The U.S. said no American soldiers were killed or wounded in the Iranian attack.

“There were more than 10 large missiles fired and the impact hit several areas along the airfield,” said Col. Myles Caggins, a spokesman for the U.S.-led coalition fighting Islamic State militants in Iraq and Syria. He added that the explosions created large craters, knocked over concrete barriers and destroyed facilities that house dozens of soldiers.

Although no soldiers were killed, he said several were treated for concussions from the blast and are being assessed by professionals. Caggins added that troops received notification the missiles were on their way thanks to early warning systems, and troops were moved out of harm's way. He described soldiers who lived through the attack as “warriors.”

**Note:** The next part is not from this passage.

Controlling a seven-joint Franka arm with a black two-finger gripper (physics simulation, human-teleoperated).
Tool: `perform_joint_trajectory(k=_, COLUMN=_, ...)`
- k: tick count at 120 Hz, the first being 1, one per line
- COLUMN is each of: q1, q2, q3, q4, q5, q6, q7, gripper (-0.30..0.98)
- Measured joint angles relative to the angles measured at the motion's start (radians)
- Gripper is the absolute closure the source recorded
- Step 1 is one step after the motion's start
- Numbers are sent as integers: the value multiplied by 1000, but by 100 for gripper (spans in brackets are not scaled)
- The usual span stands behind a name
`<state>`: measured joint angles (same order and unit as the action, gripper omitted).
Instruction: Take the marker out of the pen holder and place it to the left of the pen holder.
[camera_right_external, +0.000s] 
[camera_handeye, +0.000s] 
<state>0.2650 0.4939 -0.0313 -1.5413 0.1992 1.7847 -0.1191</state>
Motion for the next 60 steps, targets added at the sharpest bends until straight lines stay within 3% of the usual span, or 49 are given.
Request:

The Ain al-Asad air base was first used by American forces after the 2003 U.S.-led invasion that toppled dictator Saddam Hussein, and later saw American troops stationed there amid the fight against the Islamic State group in Iraq and Syria.

President Donald Trump visited the sprawling air base in December 2018, making his first presidential visit to troops in the region. Vice-President Mike Pence has also visited the base.

Today, most soldiers walked around without any body armour amid the base's large tents and street signs written mostly in English.

U.S. army Lt. Col. Antoinette Chase told reporters the night of the attacks the troops were in bunkers but could “feel everything shaking.”

“I had zero casualties and everybody is alive to tell the tale. So as far as I'm concerned, I couldn't be happier and I couldn't be prouder of the actions that the soldiers and the coalition forces took that night,” she added.